In reality, it was more of a publicity stunt to tout human and U.S. technology and capabilities than a shout-out to aliens. They transmitted the message from the Arecibo Observatory and aimed it at M13, a globular star cluster 25,000 light years off in space. They chose M13 only because it was large, relatively close and would be visible in the sky when the transmission was scheduled to take place during a ceremony to mark a remodeling of the telescope on Nov 16.
The entire message consisted of 1,679 binary digits, about 210 bytes. The number 1,679 was chosen because it is a semiprime (the product of two prime numbers) and can be arranged as 73 rows and 23 columns. The alternative arrangement, 23 rows and 73 columns, creates unintelligible nonsense. The observatory transmitted the message at 2,380 MHz modulated by shifting the frequency 10 Hz, with a power of 450 kW. The “ones” and “zeros” were transmitted by frequency shifting at the rate of 10 bits per second. The total broadcast took less than three minutes.
The message consists of several “binary clues” about human life. The original message had no color; it was black-and-white. From the top:
- In white: The numbers one to ten.
- In purple: The atomic numbers of hydrogen, carbon, nitrogen, oxygen and phosphorus, the elements that make up DNA.
- In green: Formulas for the sugars and bases in DNA’s nucleotides.
- In white: The number of nucleotides in DNA.

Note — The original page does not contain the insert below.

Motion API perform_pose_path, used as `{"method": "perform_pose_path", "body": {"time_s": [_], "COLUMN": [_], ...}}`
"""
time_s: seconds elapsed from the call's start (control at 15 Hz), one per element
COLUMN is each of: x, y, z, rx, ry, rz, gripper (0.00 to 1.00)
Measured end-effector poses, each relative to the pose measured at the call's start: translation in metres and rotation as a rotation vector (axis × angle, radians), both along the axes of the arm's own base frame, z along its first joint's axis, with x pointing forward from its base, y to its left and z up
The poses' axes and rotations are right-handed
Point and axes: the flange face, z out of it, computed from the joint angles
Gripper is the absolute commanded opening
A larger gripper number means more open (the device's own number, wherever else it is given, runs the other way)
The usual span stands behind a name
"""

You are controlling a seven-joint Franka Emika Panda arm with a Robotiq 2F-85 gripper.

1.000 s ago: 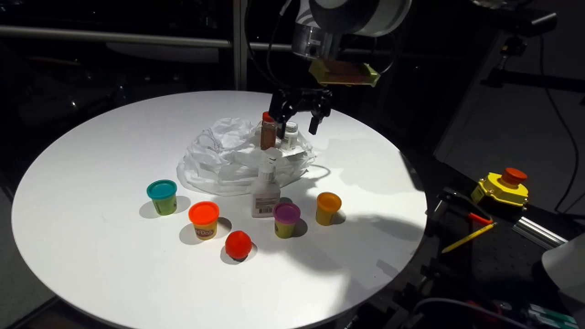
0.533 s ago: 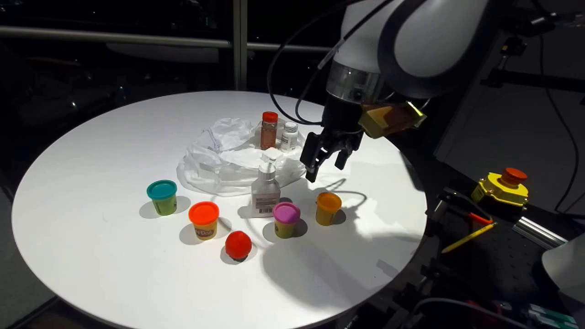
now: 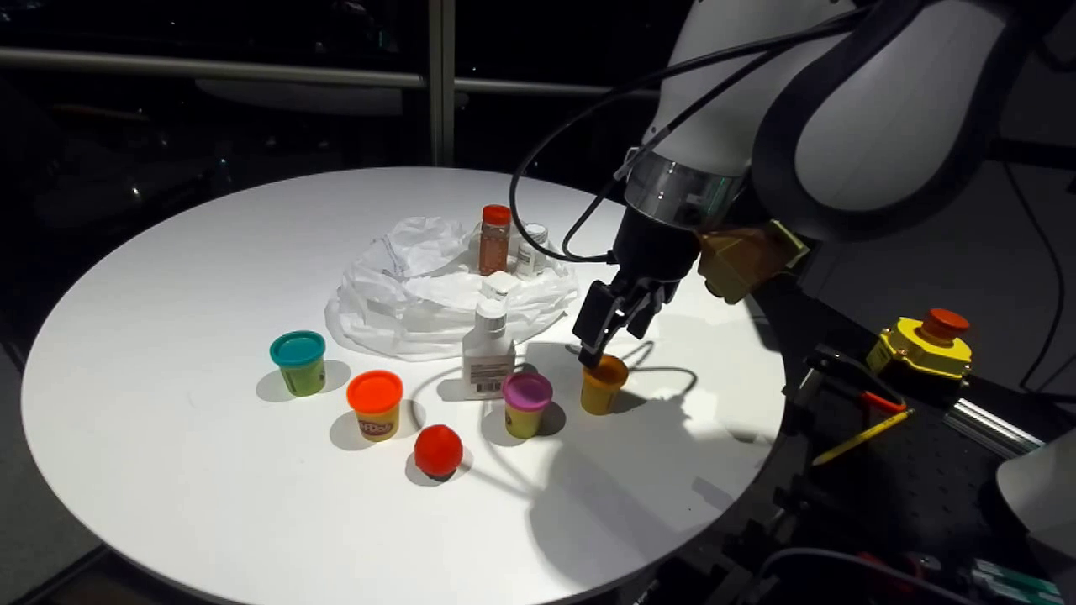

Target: Pick up the objects on the table and put them on the plastic

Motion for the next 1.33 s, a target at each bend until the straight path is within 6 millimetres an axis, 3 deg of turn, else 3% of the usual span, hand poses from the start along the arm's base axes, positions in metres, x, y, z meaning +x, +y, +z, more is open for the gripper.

- In blue: DNA’s double-helix structure.
- In red: Image of a human.
- In blue and white: The height of a human. These “messages” can be difficult to decode. For example, in this one, the horizontal white blocks are a binary representation of the number 14. Multiplying 14 by the message’s wavelength (126 mm) yields 1,764 millimeters, or 1.7 meters, the average height of a man.
- In white: Earth’s human population.
- In yellow: A graphic of the Solar System with the planet originating the message above the others and right below the red human figure.
In purple: A graphic of the Arecibo radio telescope with an M underneath it to indicate the antenna is concave.
In blue and white: The diameter of the transmitting antenna.